WHAT THE TASK ASKS – Within the records that follow, determine how many lines include the word "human". State the number and nothing further.

Excerpts from a dataset –
· · · · · · ·

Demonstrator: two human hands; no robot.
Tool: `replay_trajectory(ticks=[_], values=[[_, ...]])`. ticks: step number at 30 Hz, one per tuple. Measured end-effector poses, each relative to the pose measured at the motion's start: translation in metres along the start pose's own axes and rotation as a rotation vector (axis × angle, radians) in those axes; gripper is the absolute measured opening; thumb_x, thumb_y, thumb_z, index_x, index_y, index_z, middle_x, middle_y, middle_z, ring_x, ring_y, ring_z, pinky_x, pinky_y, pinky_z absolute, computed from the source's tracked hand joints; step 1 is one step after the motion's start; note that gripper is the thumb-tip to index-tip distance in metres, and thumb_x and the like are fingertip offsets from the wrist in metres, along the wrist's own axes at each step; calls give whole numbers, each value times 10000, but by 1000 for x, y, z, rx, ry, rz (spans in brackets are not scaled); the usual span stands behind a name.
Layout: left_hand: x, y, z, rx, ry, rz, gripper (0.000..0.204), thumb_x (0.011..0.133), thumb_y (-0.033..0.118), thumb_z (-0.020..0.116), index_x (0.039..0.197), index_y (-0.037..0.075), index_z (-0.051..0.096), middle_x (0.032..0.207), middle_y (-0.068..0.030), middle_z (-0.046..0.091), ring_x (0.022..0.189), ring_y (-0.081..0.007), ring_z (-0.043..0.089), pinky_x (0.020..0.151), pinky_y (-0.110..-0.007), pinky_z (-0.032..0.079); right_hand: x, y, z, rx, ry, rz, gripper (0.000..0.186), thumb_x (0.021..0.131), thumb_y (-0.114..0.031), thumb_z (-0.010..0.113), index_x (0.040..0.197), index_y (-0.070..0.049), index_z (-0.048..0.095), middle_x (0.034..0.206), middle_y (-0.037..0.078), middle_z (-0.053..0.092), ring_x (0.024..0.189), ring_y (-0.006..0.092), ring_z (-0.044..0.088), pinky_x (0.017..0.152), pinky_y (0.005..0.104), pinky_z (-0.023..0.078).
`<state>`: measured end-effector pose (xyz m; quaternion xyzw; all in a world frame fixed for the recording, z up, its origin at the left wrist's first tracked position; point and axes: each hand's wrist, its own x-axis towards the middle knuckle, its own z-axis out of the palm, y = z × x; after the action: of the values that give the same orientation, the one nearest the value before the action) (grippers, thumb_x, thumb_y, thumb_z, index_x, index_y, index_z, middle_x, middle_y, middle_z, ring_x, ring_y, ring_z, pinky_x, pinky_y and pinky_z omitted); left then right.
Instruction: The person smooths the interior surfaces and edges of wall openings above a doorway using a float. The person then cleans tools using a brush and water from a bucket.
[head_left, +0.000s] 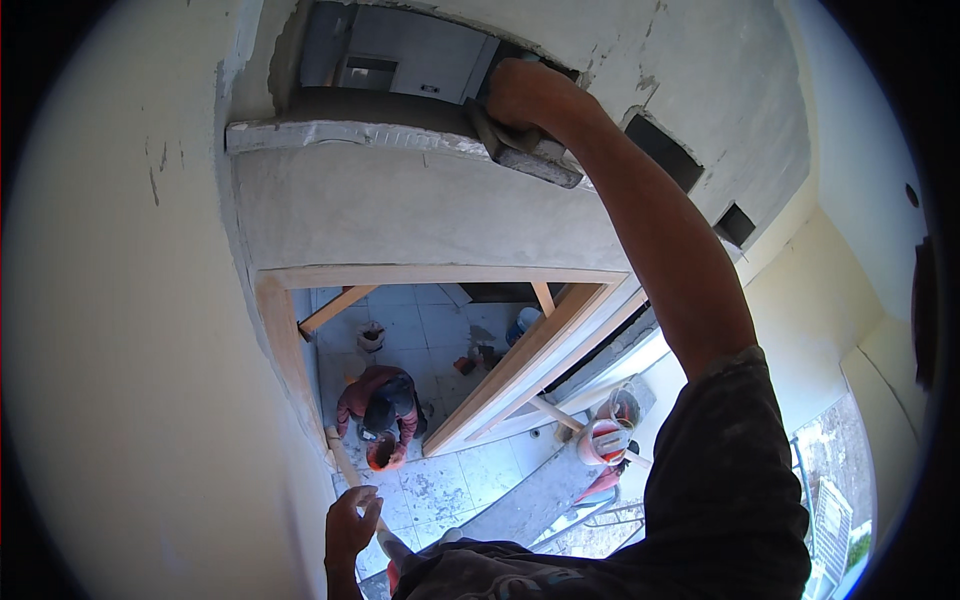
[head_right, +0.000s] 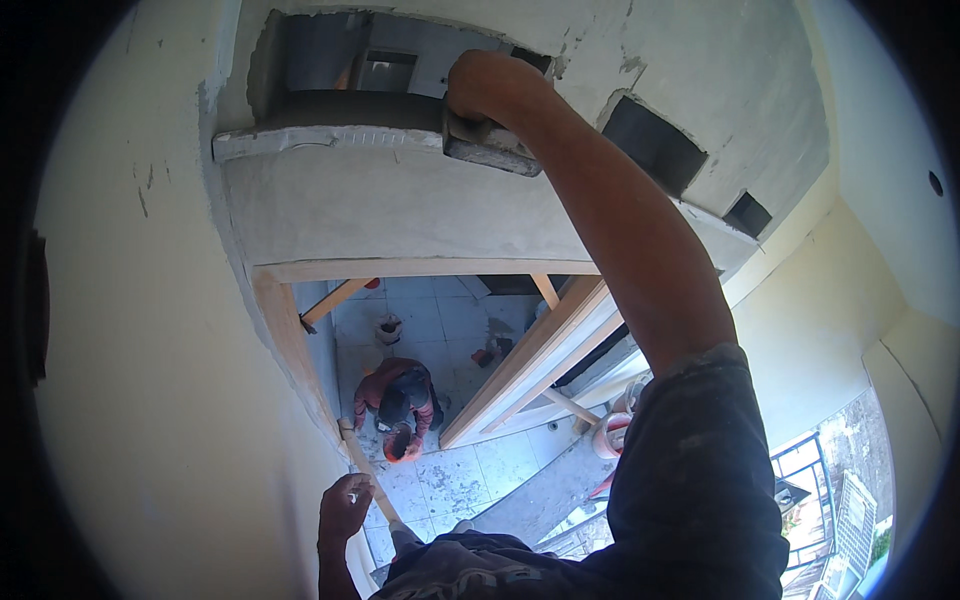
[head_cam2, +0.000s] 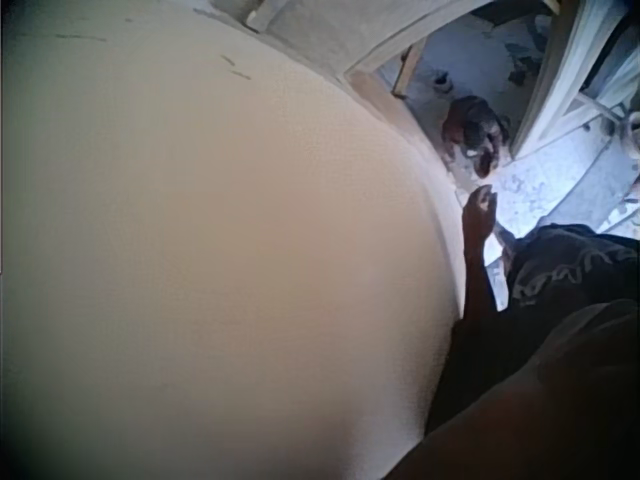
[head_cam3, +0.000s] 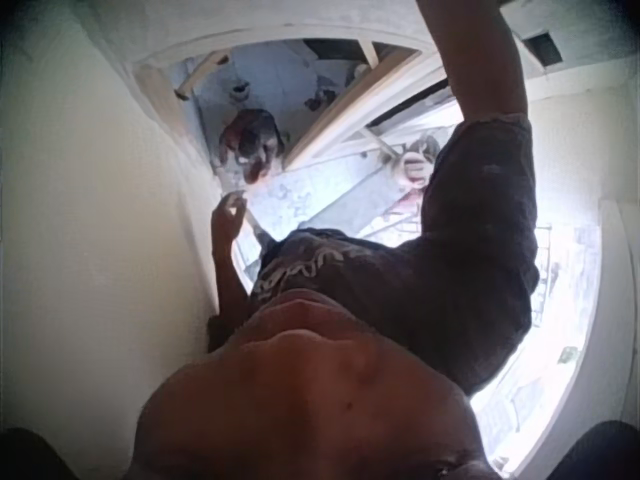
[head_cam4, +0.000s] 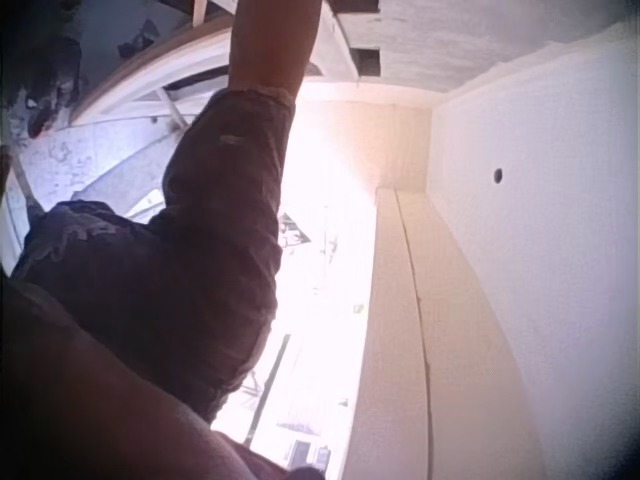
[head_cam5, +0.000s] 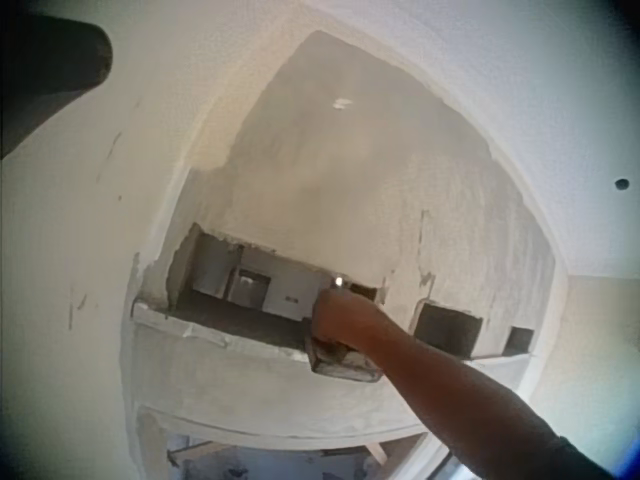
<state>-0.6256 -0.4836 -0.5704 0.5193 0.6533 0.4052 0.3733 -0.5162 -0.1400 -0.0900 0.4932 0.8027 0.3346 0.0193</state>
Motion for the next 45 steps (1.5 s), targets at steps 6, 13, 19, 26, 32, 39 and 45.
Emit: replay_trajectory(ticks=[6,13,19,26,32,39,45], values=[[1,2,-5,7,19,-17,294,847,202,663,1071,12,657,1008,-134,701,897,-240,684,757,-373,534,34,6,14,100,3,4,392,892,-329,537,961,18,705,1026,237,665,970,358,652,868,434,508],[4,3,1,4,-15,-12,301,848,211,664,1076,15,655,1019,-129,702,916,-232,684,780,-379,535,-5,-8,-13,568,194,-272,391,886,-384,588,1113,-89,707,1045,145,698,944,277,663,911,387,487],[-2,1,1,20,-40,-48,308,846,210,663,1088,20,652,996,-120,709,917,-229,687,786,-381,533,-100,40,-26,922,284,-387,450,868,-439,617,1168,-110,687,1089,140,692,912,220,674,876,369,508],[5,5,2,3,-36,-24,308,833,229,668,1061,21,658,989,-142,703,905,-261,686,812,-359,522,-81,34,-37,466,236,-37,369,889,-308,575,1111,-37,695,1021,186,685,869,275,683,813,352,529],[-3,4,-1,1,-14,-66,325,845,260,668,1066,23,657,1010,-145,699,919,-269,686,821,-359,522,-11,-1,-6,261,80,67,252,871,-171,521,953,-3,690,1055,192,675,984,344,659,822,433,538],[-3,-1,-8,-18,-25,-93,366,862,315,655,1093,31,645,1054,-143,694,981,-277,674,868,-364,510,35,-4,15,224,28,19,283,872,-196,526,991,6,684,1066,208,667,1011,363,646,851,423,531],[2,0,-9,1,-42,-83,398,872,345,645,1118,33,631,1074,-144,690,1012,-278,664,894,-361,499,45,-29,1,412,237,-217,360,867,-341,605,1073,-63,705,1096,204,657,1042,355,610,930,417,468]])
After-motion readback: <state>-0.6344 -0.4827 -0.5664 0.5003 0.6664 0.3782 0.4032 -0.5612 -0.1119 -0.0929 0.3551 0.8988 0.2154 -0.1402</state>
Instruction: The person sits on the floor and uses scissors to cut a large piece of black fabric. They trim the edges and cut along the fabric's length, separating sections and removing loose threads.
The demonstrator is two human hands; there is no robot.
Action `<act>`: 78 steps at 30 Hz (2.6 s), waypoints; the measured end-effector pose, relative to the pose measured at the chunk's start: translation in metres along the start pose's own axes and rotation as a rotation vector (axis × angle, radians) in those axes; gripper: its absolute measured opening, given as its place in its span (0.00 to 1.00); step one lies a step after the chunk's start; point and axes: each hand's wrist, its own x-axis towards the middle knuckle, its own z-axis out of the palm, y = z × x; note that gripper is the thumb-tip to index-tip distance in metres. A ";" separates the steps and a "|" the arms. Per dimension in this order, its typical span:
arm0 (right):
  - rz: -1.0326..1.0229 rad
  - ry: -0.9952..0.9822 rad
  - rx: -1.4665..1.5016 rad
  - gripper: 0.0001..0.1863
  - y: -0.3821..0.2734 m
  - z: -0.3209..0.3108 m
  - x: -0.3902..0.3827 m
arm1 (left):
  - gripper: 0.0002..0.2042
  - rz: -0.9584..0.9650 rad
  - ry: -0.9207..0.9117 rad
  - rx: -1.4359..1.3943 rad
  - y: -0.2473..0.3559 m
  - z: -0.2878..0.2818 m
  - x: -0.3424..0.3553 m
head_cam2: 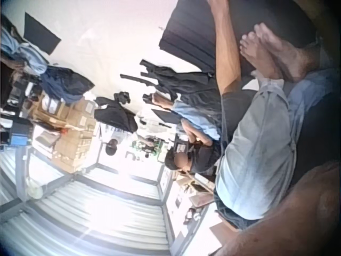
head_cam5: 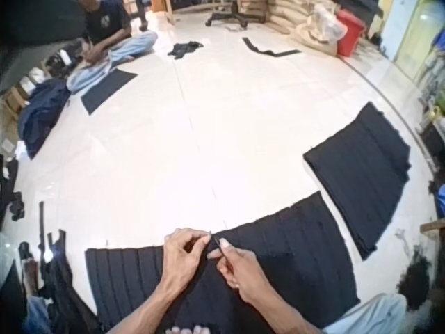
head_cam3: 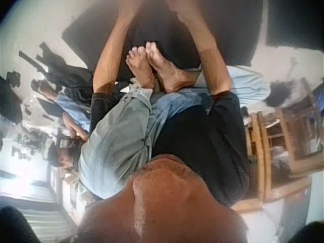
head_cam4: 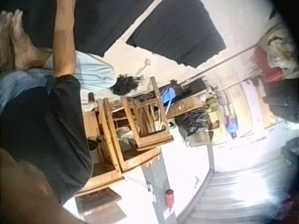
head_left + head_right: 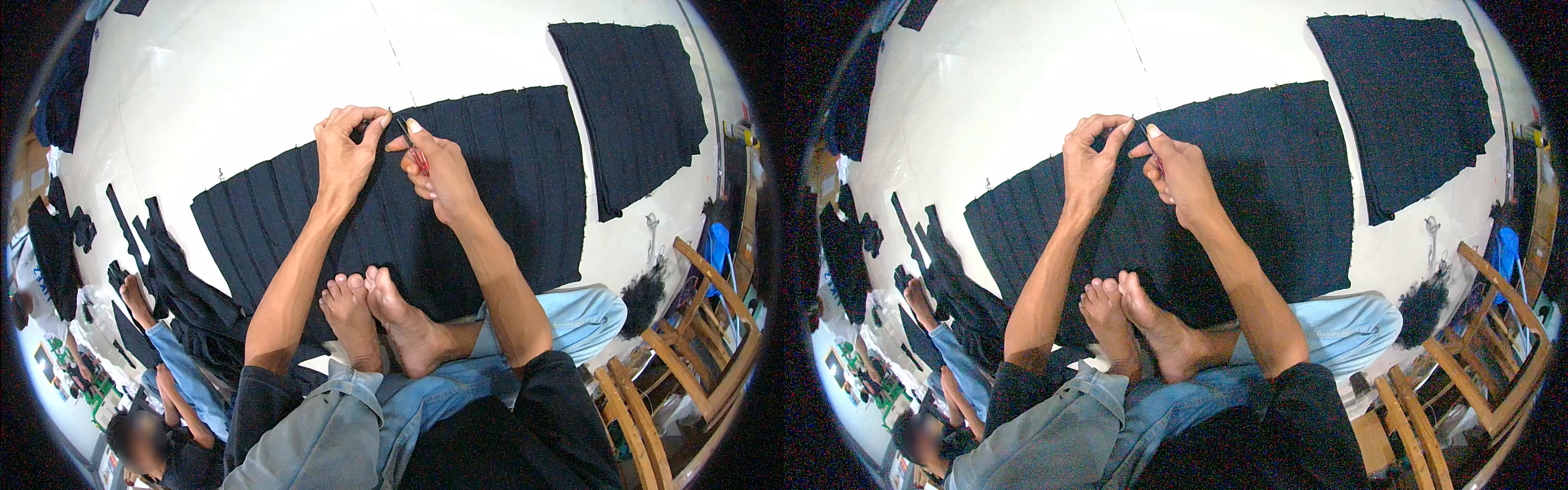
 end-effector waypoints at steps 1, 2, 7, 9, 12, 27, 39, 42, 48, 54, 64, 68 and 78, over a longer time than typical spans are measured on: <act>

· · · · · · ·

ANSWER SPACE – 2